### YOUR GOAL
Reproduce word for word the lines between those holding "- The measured" and "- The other", inclusive, and nothing else from the data below.
GIVEN DATA section start
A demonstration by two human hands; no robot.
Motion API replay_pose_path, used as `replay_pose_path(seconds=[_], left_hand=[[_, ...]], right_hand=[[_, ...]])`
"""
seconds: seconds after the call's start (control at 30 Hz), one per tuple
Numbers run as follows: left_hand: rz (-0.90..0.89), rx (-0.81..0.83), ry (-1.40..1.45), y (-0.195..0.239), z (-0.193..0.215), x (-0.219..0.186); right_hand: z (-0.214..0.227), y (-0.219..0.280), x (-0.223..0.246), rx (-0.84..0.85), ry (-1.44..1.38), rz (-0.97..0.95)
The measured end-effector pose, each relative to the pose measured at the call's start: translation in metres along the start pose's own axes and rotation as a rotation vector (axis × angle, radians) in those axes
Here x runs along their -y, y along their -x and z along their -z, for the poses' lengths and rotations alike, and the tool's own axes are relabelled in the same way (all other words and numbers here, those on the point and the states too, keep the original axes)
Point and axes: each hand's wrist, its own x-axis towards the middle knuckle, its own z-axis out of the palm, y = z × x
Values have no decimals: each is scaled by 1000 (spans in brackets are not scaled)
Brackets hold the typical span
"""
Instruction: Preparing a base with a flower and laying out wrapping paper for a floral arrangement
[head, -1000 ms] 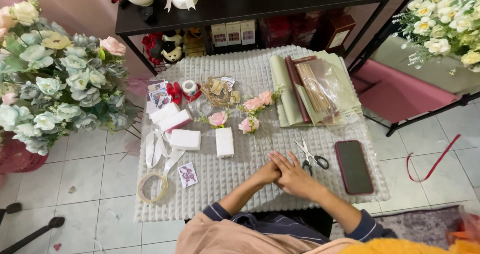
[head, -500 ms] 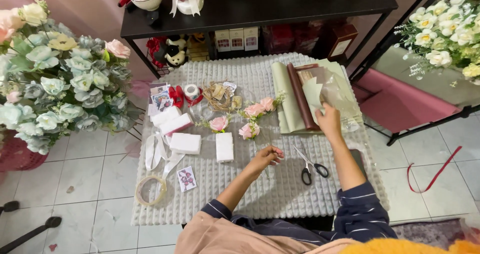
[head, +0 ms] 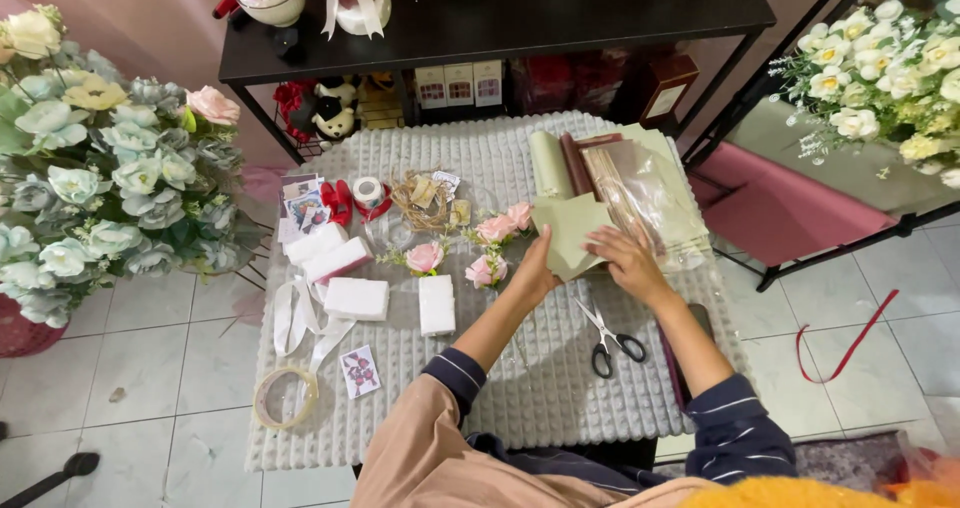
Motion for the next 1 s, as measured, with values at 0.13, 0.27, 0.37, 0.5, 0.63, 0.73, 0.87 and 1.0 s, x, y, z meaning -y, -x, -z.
replay_pose_path(seconds=[0.13, 0.27, 0.37, 0.5, 0.63, 0.73, 0.87, 1.0], left_hand=[[-146, -245, -397, -38, 51, 42], [-400, -330, -625, -50, 67, 48], [-412, -373, -672, -47, 63, 39], [-435, -411, -615, -40, 62, 26], [-448, -384, -684, -36, 72, 11], [-474, -421, -622, -45, 76, 13], [-480, -488, -745, -49, 67, 10], [-486, -505, -785, -55, 48, 13]], right_hand=[[45, -8, 8, 243, -92, -86], [76, -33, -30, -30, 115, -542], [77, -52, -43, 177, -6, -926], [45, -52, -107, 311, -78, -1183], [-3, -23, -187, 224, -183, -985], [9, -27, -174, 18, -439, -847], [23, -30, -177, 39, -325, -760], [98, -44, -97, -134, -499, -743]])
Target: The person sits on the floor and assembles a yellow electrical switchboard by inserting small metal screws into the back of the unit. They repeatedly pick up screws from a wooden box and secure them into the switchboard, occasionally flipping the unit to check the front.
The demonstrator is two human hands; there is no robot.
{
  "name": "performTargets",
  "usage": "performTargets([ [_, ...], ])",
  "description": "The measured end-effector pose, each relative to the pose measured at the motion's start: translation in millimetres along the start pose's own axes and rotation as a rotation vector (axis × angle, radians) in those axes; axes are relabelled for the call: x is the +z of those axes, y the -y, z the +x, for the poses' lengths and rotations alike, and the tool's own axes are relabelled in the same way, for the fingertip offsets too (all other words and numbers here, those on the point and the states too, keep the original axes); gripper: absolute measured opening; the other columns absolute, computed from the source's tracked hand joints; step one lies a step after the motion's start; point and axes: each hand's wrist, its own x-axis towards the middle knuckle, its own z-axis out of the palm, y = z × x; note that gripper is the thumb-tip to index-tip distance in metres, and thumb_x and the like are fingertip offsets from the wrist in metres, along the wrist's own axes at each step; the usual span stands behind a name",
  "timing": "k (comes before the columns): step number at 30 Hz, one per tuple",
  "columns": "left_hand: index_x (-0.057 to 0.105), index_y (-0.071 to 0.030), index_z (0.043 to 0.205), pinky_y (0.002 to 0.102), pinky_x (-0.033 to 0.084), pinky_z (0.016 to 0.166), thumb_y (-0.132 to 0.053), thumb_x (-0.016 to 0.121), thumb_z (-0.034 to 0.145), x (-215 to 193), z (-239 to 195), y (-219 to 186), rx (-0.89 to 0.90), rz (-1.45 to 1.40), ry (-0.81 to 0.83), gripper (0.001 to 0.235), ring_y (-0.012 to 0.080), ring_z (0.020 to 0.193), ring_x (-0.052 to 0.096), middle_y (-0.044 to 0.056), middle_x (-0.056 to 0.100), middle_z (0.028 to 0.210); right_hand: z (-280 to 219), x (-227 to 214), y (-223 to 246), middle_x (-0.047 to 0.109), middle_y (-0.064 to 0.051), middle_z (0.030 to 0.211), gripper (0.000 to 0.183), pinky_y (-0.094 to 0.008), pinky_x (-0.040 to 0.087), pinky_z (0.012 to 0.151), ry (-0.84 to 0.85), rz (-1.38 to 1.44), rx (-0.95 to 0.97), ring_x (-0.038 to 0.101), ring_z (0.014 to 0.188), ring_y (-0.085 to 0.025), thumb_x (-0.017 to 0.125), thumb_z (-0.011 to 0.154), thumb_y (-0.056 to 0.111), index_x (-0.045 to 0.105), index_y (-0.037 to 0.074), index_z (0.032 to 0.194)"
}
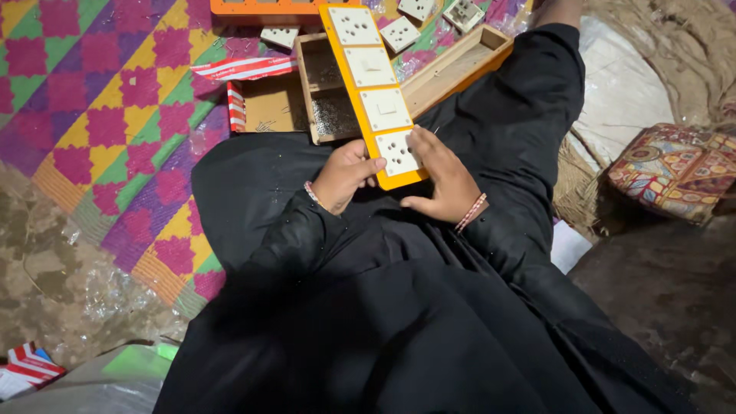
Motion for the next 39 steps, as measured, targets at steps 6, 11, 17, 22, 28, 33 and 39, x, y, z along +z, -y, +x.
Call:
performTargets([
  [6,0.069,-0.006,0.111,0.018,0.044,0.061,-0.018,0.068,0.098,13,7,-7,-0.016,-0.012,0.008,0.018,0.0026,0.070,0.058,-0.001,0.073,0.093,5,0,13,0.046,-0.028,0.153,0.079,-0.045,0.047,0.111,-0.009,-0.138,0.144,0.052,0.135,-0.044,0.073,0.079,0.007,0.042,-0.004,0.151],
  [11,0.068,-0.004,0.105,0.020,0.044,0.060,-0.017,0.069,0.097,22,26,4,-0.031,0.040,-0.036,0.014,0.0046,0.067,0.057,0.000,0.072,0.089,-3,13,3,0.046,-0.032,0.149,0.074,-0.046,0.048,0.111,-0.068,-0.174,0.230,0.052,0.133,-0.047,0.062,0.079,-0.006,0.038,-0.009,0.149],
  [17,0.068,-0.002,0.101,0.022,0.047,0.059,-0.014,0.068,0.096,31,53,14,-0.032,0.055,-0.047,0.013,0.0071,0.067,0.059,0.002,0.070,0.085,-7,13,-5,0.049,-0.030,0.144,0.069,-0.048,0.050,0.101,-0.124,-0.133,0.357,0.056,0.124,-0.049,0.062,0.077,-0.006,0.043,-0.007,0.143],
  [22,0.068,-0.002,0.094,0.024,0.047,0.056,-0.015,0.068,0.095,39,70,13,-0.078,0.129,-0.057,0.013,0.0091,0.063,0.059,0.004,0.070,0.082,-7,8,-4,0.053,-0.028,0.141,0.065,-0.047,0.050,0.100,-0.134,-0.083,0.501,0.057,0.121,-0.047,0.060,0.078,-0.007,0.046,-0.005,0.142],
  [28,0.070,-0.001,0.096,0.024,0.048,0.055,-0.018,0.067,0.092,48,90,21,-0.142,0.245,-0.092,0.018,0.0093,0.063,0.061,0.003,0.070,0.082,-20,14,-15,0.052,-0.032,0.139,0.064,-0.047,0.046,0.106,-0.184,-0.103,0.473,0.054,0.124,-0.049,0.059,0.075,-0.010,0.047,-0.008,0.138],
  [33,0.070,0.001,0.093,0.028,0.049,0.050,-0.020,0.068,0.090,59,114,28,-0.174,0.302,-0.101,0.021,0.0119,0.056,0.060,0.005,0.070,0.075,-26,17,-32,0.051,-0.035,0.135,0.067,-0.047,0.044,0.106,-0.178,-0.037,0.500,0.052,0.125,-0.050,0.058,0.071,-0.011,0.048,-0.012,0.137],
  [39,0.070,-0.002,0.077,0.033,0.046,0.046,-0.029,0.069,0.092,82,141,16,0.000,0.488,-0.019,0.031,0.0147,0.048,0.060,0.004,0.063,0.058,-38,27,-73,0.068,-0.026,0.119,0.055,-0.043,0.048,0.105,-0.229,0.119,0.491,0.062,0.116,-0.042,0.050,0.072,-0.016,0.061,-0.004,0.124],
])
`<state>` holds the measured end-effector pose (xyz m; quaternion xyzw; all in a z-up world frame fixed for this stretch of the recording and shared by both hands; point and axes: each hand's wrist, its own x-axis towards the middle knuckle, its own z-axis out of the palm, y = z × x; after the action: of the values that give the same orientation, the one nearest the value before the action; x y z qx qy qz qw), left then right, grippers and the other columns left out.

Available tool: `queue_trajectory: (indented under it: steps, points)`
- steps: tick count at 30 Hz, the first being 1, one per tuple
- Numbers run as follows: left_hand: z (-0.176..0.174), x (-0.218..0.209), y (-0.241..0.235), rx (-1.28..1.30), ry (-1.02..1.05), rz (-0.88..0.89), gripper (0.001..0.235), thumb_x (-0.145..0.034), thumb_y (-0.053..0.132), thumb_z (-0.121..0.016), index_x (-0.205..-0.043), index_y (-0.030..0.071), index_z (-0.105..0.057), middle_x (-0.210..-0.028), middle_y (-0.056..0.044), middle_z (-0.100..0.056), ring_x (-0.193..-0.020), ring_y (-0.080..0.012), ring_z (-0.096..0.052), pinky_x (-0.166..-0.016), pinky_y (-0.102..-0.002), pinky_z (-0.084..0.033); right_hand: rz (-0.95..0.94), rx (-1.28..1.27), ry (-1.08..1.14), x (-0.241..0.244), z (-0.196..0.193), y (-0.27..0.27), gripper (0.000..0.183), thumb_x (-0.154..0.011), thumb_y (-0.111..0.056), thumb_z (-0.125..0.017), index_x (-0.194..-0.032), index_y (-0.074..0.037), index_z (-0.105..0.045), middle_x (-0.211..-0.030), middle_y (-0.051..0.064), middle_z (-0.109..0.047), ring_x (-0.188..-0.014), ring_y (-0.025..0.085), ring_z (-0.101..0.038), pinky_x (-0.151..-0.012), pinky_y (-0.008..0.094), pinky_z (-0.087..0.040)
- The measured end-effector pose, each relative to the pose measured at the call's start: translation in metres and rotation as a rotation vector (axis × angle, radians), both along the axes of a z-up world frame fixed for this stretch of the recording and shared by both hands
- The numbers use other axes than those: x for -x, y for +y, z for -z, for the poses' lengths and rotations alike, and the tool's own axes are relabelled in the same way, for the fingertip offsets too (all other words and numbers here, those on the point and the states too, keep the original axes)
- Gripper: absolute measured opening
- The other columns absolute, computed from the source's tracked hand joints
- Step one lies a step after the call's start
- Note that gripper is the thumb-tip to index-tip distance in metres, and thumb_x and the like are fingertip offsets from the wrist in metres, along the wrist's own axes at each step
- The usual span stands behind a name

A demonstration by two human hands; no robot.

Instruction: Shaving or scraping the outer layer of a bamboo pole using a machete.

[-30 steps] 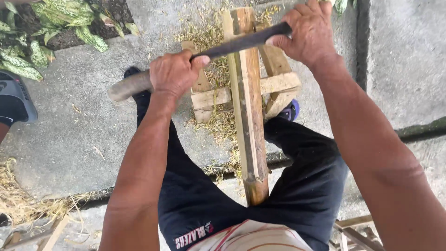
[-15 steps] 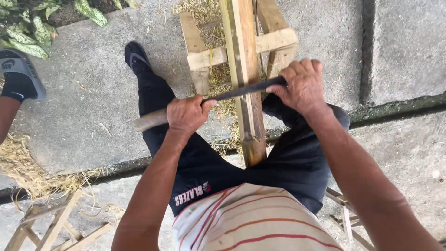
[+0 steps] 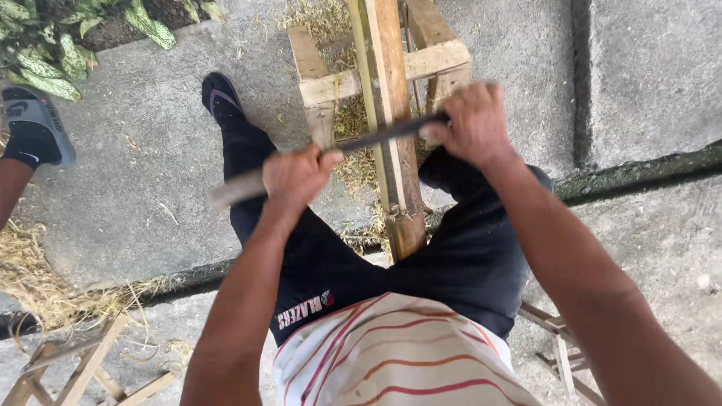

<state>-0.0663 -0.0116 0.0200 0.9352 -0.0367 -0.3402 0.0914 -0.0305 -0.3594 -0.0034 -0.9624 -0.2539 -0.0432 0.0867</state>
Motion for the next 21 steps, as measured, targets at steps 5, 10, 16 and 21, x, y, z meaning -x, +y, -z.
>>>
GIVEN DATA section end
### RESPONSE TO THIS EXERCISE
- The measured end-effector pose, each relative to the pose measured at the call's start: translation in metres and rotation as a rotation vector (axis × angle, radians), both along the axes of a z-up world frame fixed for this stretch of the recording and shared by both hands
- The numbers use other axes than those: x for -x, y for +y, z for -z, for the poses' lengths and rotations alike, and the tool's own axes are relabelled in the same way, for the fingertip offsets too (all other words and numbers here, those on the point and the states too, keep the original axes)
- Gripper: absolute measured opening
- The other columns absolute, computed from the source's tracked hand joints

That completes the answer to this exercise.